Retratamento após perda de seguimento em pacientes adolescentes e jovens vivendo com HIV: estudo caso-controle
DOI:
https://doi.org/10.1590/1518-8345.7973.4802Palavras-chave:
Retratamento; Perda de Seguimento; Adolescentes; Adulto Jovem; HIV; Síndrome da Imunodeficiência Adquirida.Resumo
Objetivo: identificar os fatores associados ao retratamento após perda de seguimento entre adolescentes e jovens vivendo com Vírus da Imunodeficiência Humana. Método: estudo de caso-controle pareado (proporção 1/1) com coleta de dados em prontuários. Os casos foram de adolescentes e jovens, com diagnóstico referente ao Vírus da Imunodeficiência Humana/Síndrome da Imunodeficiência Adquirida com retratamento após perda de seguimento. Os controles foram adolescentes e jovens diagnosticados, em perda de seguimento, sem histórico de retratamento.
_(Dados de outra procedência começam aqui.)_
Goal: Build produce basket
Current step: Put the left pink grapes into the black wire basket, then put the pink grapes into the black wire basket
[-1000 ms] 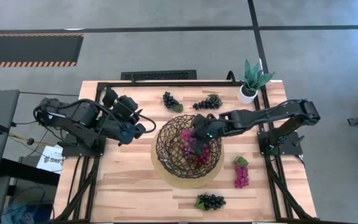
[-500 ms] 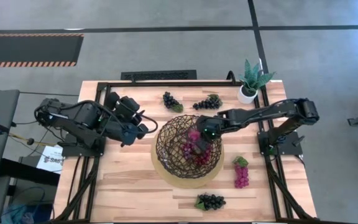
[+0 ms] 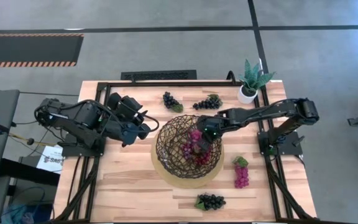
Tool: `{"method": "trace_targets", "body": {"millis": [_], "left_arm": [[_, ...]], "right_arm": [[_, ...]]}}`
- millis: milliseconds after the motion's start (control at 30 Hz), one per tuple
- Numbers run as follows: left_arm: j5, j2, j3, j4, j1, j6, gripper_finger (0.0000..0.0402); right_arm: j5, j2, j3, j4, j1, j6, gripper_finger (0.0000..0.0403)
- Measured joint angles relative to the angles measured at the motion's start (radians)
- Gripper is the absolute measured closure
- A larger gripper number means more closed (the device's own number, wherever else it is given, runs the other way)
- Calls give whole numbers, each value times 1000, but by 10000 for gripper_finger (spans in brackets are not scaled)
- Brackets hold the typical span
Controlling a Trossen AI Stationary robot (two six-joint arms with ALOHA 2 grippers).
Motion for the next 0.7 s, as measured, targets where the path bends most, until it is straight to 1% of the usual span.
{"method": "trace_targets", "body": {"millis": [100,233,467,600,700], "left_arm": [[0,0,0,0,0,0,292],[0,0,0,0,0,0,292],[0,0,0,-15,0,15,292],[8,0,0,-15,0,42,292],[14,0,0,-15,0,61,292]], "right_arm": [[-31,0,0,-13,-13,14,280],[-64,0,12,-23,-27,30,239],[-89,0,107,-63,-29,33,164],[-185,0,203,-157,-8,35,149],[-226,0,280,-291,26,52,148]]}}
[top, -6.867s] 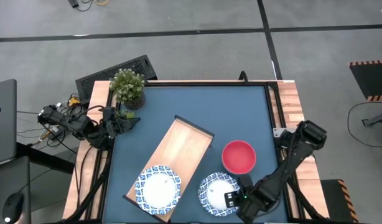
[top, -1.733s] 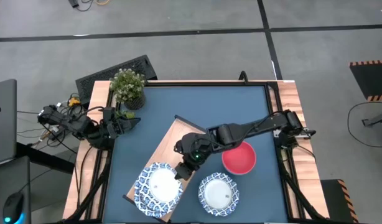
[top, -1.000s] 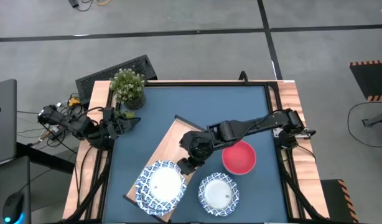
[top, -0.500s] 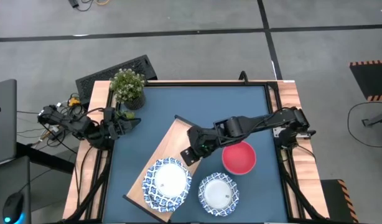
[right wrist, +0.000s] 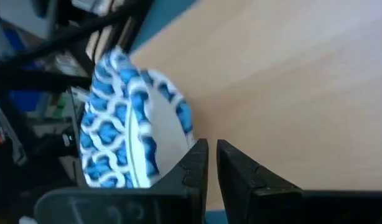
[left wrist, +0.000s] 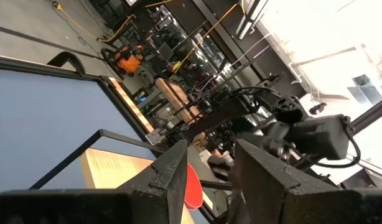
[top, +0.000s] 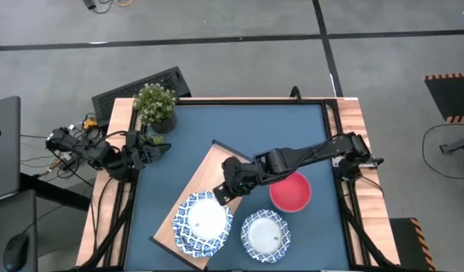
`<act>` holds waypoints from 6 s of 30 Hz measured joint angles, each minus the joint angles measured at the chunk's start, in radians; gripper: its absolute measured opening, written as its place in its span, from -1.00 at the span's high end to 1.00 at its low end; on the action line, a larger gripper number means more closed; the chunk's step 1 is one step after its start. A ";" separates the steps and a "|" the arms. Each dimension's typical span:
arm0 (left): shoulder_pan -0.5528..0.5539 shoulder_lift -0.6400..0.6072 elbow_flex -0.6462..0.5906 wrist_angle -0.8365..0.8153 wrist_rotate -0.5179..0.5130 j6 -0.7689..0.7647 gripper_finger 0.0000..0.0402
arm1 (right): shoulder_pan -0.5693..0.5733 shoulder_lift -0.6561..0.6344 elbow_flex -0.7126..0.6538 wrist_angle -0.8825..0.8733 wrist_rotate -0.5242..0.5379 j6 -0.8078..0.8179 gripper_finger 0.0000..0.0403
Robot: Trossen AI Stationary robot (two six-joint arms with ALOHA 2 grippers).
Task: Place and stack bowls onto a shelf
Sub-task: Stack the white bowl on top of the other white bowl on the shelf
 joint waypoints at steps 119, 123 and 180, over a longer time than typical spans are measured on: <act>0.000 0.000 0.000 -0.022 0.016 -0.003 0.40 | 0.434 -0.038 -0.513 -0.150 -0.013 0.805 0.02; 0.000 0.000 0.000 -0.026 0.016 -0.001 0.40 | 0.434 -0.038 -0.513 -0.151 -0.013 0.805 0.13; 0.000 0.000 0.000 -0.071 0.003 -0.035 0.40 | 0.431 -0.037 -0.526 -0.116 -0.003 0.865 0.20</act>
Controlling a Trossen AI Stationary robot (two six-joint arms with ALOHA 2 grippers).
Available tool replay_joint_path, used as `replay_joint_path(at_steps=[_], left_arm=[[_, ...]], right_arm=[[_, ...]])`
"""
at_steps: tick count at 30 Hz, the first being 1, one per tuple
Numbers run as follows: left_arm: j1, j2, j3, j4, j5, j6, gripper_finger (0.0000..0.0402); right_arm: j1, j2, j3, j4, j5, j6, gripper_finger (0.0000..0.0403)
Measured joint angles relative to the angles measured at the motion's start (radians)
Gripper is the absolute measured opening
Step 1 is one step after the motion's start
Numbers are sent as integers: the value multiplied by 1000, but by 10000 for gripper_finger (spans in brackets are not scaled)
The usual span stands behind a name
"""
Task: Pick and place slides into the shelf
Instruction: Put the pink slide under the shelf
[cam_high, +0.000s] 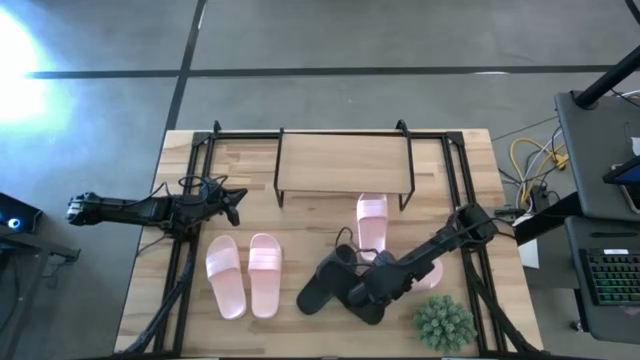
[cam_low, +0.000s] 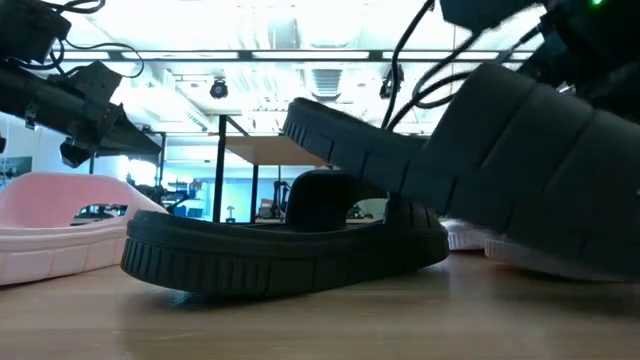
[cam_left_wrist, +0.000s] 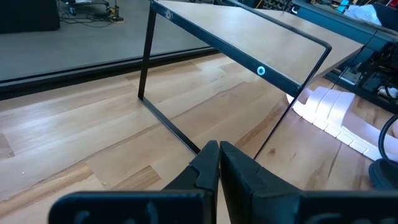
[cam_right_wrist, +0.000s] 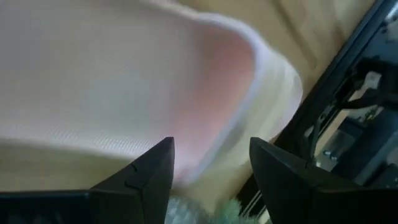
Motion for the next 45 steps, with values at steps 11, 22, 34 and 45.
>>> replay_joint_path(at_steps=[11,22,34,45], left_arm=[[0,2,0,1,-2,0,0],[0,1,0,0,-3,0,0],[0,0,0,0,-3,0,0],[0,0,0,0,-2,0,0]], right_arm=[[-7,2,-147,9,-18,-5,201],[11,2,-156,9,-19,42,138],[11,1,-140,3,91,89,13],[11,-27,-64,-1,450,68,10]])
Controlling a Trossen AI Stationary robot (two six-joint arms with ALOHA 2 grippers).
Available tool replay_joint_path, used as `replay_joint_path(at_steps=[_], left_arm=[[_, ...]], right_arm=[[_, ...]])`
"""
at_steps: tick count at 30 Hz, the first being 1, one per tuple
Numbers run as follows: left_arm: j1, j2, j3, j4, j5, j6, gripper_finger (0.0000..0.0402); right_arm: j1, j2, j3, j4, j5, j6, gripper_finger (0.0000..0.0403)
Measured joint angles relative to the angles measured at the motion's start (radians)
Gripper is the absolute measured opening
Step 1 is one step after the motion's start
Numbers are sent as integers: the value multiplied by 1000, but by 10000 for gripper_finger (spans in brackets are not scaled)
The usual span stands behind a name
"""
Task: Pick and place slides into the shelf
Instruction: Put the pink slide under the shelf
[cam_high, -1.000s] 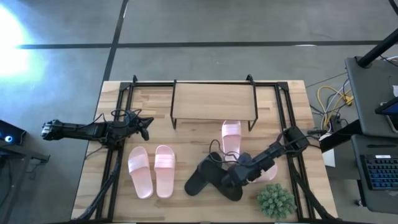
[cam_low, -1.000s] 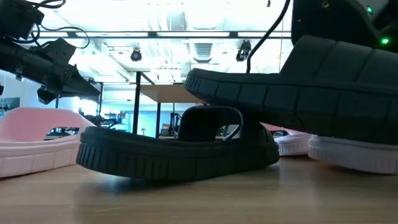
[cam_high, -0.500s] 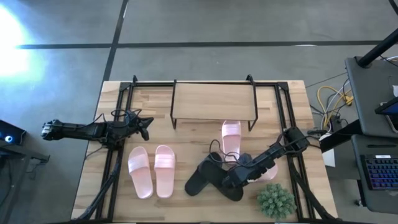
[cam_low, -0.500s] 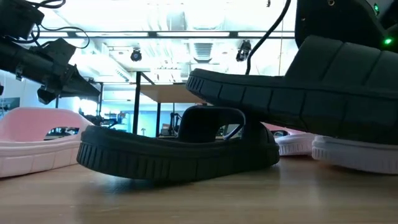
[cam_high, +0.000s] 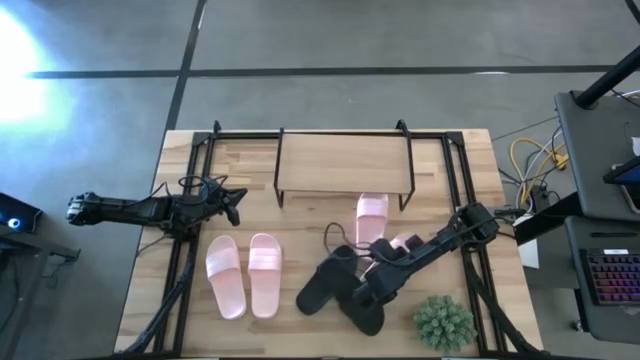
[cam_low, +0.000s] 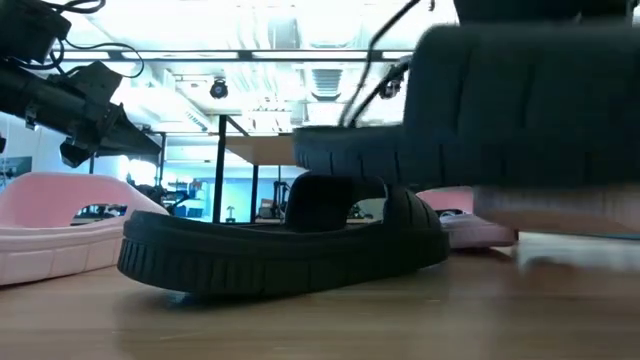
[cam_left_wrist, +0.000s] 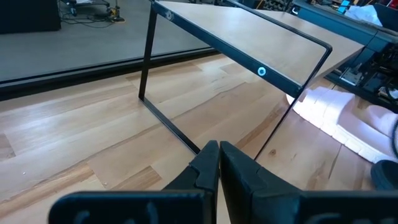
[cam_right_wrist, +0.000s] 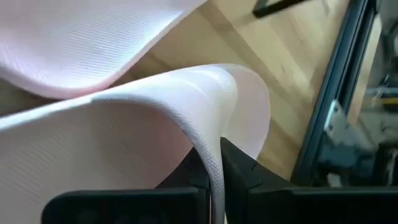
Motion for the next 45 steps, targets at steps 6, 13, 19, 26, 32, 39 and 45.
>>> replay_joint_path(at_steps=[6,13,19,26,32,39,45], left_arm=[[0,0,0,0,1,0,0],[0,0,0,-1,3,0,0],[0,0,0,0,2,0,0],[0,0,0,0,1,0,0],[0,0,0,0,-2,0,0],[0,1,0,0,-1,0,0],[0,0,0,0,-1,0,0]], right_arm=[[0,-1,-29,1,5,-338,9],[-5,-4,-85,0,5,-595,9],[-6,-35,-108,13,5,-696,9],[-5,-52,-124,100,15,-796,9],[-19,-54,-124,172,88,-946,9],[-77,-55,-104,202,173,-1004,9],[-140,-55,-104,211,268,-942,9]])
Para análise estatística, adotou-se regressão logística. Resultados: 76 casos e 76 controles foram incluídos. A variável associada à maior chance de retratamento foi não ter religião (ORaj:3,46; IC95%:1,52-7,88; p=0,003). Já os fatores que diminuíram as chances de retratamento foram 21,91 anos de idade no início do acompanhamento (ORaj:0,78; IC95%:0,62-0,98; p=0,039), sexo feminino (ORaj:0,12; IC95%:0,03-0,45; p=0,001), morar em instituição (ORaj:0,72; IC95%:0,12-0,43; p=0,004), uso de álcool (ORaj:0,20; IC95%:0,08-0,49; p<0,001), diagnóstico de Vírus da Imunodeficiência Humana no Centro de Tratamento e Aconselhamento (ORaj:0,31; IC95%:0,13-0,74; p=0,008) e falta(s) em consulta antes da perda de seguimento (ORaj:0,20; IC95%:0,07-0,52; p=0,001). Conclusão: o retorno ao tratamento de adolescentes e jovens vivendo com Vírus da Imunodeficiência Humana possui determinantes multifatoriais associados ao perfil sociodemográfico, comportamental e clínico.